Kısa bir aradan sonra konserin ikinci kısmında çalınan Igor Stravinsky’nin “Bahar Ayini” isimli bestesinin 20. yüzyıl müziğinin abide eserlerinden biri olduğunu öncelikle belirtelim. Bale olarak bestelenen Bahar Ayini’nin ilk sahnelenmesi 29 Mayıs 1913’de Paris Champs-Elysees Tiyatrosu’nda yapılmış. Antik Rus esintileri ile tasarlanmış kostüm dekor ve koreografisinin yanı sıra, uyumsuz seslere ağırlık veren müziğin o gece seyirciler arasında büyük bir kızgınlığa yol açmış ve prömiyer skandal olarak nitelendirilmiş. “Rite Skandalı” şeklinde anılan prömiyerde, müzik dinleyicisinin kulağı Tchaikovsky, Wagner gibi bestecilerin müziğine, gözleri de klasik balenin koreografilerine alışkın olduğundan, Stravinsky’ın eserine verdikleri tepkiler bir nebze olsa da anlaşılabilir. Neyse ki; eser kısa süre sonra özümsenmiş, anlaşılmış ve şu an Stravinsky’in başyapıtı olarak anılıyor. Böyle bir hikayesi olan besteyi dün gece Matthew Coorey ve Gabor Tarkövi ile BSO eşliğinde dinleme olanağı bulduk. Eseri dinlerken zaman zaman kaos ortamı diyebileceğimiz bir ses ve armoni yumağı olduğunu gördük.
Konserin her ne kadar ilk bölümü de harika olsa da insanı alıp götüren bence “Bahar Ayini” idi.
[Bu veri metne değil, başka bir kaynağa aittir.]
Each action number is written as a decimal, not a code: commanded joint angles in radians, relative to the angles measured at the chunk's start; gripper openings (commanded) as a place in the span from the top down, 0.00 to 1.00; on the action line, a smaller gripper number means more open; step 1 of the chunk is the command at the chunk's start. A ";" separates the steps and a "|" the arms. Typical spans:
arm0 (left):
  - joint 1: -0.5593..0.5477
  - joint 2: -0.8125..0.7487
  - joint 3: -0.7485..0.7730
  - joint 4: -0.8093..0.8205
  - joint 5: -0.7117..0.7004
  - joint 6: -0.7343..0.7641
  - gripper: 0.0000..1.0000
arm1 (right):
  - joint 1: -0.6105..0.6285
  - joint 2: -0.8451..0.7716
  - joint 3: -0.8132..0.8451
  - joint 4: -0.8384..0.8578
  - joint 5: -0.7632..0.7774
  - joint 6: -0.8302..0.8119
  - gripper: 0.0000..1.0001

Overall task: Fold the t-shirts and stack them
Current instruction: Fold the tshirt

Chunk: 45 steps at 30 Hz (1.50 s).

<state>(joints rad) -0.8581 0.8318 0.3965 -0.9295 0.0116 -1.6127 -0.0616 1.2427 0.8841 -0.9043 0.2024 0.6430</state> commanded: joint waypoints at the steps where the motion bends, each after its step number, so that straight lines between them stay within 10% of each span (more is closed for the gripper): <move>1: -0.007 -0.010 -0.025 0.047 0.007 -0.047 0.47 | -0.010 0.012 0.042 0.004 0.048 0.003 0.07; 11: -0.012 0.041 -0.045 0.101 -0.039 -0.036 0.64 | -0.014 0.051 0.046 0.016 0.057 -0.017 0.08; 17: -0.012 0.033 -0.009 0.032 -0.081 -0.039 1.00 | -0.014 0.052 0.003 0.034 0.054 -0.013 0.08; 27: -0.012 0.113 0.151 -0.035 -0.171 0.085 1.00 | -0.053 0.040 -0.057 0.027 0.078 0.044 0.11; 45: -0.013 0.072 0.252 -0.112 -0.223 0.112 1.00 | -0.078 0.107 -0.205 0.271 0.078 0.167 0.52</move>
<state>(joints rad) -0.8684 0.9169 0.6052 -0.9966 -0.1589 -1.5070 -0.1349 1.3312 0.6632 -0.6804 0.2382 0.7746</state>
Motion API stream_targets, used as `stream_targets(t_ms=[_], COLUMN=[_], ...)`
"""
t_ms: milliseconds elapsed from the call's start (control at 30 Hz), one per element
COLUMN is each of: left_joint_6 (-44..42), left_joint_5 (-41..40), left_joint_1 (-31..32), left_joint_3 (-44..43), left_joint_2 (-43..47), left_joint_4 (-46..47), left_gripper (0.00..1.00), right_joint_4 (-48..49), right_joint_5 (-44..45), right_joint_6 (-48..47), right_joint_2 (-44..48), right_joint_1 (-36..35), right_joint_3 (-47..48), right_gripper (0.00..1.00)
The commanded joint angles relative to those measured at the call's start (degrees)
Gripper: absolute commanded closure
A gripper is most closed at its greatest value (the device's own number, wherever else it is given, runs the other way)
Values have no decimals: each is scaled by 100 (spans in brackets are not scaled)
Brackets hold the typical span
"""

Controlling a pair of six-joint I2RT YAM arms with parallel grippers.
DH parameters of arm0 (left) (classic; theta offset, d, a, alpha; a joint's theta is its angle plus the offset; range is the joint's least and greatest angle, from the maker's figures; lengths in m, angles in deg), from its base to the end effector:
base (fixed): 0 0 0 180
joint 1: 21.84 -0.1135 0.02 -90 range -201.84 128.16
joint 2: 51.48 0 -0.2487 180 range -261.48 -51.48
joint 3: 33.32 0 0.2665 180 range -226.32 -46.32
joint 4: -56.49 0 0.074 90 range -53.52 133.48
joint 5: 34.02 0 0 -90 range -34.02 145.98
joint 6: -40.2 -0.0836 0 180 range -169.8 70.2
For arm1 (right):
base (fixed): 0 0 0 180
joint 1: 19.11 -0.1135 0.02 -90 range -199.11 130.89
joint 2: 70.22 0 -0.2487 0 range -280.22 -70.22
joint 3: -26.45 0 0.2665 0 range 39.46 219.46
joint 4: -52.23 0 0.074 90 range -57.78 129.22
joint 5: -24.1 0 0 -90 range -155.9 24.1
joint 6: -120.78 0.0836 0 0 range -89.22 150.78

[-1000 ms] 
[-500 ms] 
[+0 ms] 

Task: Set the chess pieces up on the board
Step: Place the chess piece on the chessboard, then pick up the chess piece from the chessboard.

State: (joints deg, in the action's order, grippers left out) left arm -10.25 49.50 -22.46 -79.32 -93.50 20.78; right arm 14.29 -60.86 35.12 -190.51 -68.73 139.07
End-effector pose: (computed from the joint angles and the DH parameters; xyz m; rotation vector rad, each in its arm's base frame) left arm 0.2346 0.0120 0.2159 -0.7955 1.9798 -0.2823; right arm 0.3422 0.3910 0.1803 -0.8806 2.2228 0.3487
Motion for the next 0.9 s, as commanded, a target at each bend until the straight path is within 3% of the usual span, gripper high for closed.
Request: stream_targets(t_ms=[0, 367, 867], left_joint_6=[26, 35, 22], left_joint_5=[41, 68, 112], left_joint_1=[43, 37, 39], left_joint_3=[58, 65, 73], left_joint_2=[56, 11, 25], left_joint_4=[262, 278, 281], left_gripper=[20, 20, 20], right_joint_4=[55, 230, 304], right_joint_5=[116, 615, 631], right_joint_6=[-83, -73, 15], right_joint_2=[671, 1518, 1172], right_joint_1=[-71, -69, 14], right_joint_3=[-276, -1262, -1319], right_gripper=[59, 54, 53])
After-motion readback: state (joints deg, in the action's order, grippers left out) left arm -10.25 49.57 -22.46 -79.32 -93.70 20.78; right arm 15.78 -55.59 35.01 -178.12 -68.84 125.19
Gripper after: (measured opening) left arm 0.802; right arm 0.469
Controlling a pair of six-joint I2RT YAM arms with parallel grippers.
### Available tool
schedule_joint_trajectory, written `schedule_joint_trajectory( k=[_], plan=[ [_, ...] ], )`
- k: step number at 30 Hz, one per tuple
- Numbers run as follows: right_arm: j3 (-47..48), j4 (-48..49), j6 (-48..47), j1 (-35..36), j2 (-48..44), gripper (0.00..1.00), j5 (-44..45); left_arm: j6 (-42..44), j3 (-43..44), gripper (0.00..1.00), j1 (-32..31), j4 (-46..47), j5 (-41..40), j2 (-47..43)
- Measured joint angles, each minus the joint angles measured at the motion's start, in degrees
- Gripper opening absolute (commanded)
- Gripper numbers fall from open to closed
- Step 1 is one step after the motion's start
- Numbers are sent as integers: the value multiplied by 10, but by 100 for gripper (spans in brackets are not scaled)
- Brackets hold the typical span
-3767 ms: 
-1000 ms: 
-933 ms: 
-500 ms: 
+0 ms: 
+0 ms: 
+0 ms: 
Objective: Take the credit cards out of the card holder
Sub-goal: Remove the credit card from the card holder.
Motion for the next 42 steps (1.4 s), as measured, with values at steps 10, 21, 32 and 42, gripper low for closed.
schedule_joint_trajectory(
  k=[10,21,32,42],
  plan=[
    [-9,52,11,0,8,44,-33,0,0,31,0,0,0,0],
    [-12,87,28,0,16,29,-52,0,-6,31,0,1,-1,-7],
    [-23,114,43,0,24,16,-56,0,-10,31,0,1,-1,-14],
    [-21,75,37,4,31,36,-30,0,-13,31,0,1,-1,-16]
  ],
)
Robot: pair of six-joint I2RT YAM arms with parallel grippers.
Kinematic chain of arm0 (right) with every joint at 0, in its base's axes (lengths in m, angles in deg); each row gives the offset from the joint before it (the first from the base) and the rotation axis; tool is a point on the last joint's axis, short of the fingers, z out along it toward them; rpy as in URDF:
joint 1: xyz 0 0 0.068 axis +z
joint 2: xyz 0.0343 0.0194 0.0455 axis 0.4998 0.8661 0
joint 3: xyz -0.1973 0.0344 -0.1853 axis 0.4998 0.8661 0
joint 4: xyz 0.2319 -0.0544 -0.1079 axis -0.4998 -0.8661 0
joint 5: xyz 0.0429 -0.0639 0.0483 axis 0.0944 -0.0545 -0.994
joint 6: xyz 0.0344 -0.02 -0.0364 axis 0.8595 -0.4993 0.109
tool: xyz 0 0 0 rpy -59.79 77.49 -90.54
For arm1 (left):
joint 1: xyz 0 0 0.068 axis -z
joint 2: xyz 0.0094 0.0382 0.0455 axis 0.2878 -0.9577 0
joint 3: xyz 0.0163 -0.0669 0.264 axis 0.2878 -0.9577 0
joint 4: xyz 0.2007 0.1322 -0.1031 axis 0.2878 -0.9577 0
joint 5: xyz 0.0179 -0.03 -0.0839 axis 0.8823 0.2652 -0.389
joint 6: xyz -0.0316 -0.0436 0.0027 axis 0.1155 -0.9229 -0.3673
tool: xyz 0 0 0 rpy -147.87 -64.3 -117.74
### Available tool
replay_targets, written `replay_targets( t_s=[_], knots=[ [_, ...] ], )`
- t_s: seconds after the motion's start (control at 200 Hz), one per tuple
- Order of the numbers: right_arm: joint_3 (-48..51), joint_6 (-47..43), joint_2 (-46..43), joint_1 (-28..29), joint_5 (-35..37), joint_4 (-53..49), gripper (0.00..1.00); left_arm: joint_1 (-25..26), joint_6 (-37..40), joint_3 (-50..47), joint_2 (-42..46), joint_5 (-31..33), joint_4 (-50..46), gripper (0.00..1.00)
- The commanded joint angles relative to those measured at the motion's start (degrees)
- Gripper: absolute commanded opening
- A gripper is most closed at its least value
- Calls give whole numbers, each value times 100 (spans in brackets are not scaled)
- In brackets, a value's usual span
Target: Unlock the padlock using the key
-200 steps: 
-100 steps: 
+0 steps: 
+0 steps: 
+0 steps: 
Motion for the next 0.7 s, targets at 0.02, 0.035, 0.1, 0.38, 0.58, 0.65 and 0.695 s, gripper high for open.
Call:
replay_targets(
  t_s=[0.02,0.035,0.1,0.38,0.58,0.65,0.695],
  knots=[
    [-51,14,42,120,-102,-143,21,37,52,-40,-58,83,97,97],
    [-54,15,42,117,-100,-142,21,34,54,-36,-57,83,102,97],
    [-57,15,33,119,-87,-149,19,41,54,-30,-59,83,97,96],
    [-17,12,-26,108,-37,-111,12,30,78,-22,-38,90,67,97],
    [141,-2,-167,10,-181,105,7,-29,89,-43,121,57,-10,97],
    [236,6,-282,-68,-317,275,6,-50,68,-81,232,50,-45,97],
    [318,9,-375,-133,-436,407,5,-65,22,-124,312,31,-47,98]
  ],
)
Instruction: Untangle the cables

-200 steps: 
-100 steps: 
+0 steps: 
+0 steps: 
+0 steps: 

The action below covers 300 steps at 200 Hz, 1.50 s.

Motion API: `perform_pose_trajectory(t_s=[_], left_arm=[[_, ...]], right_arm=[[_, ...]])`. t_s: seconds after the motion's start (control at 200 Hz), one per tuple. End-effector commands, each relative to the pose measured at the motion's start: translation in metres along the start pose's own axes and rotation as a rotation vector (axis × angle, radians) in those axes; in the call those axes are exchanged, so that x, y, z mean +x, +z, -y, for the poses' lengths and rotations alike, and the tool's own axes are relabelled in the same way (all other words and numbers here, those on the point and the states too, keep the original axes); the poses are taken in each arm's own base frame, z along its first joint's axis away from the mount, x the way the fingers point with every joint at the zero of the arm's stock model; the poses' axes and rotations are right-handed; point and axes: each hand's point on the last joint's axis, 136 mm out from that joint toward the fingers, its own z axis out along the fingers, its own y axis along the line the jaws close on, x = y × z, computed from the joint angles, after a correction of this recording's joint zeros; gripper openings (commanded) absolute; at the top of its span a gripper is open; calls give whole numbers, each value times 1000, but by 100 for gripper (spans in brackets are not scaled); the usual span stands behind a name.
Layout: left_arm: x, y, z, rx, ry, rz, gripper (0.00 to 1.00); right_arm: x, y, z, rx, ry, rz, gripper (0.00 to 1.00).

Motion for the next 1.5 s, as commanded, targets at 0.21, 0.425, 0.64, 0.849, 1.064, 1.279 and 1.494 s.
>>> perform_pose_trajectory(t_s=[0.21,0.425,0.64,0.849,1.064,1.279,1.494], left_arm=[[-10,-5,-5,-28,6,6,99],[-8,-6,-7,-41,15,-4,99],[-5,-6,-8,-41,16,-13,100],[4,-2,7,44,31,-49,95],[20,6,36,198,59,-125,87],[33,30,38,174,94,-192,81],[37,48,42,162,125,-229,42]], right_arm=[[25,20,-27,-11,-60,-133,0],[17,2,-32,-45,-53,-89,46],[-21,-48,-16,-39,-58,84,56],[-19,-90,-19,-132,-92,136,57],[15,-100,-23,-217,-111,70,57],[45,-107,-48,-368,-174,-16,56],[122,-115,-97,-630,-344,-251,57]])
Dinlerken uygunsuz gibi hissedilen ritimler, sert sesler, birden ürküten sonra aniden yumuşayan müzik, uyumsuzluk içindeki uyum, karmaşa içinde dinginlik, hiddet, sessizlik, korku, şaşkınlık; aslında doğanın kendisi gibi geliyor. Bu eserle ilgili küçük bir bilgi daha: Bahar Ayini, Walt Disney’in “Fantasia” adlı çizgi filminde evrenin oluşumunu, dinozorları ve yok oluşlarını anlatmakta kullanılmıştır.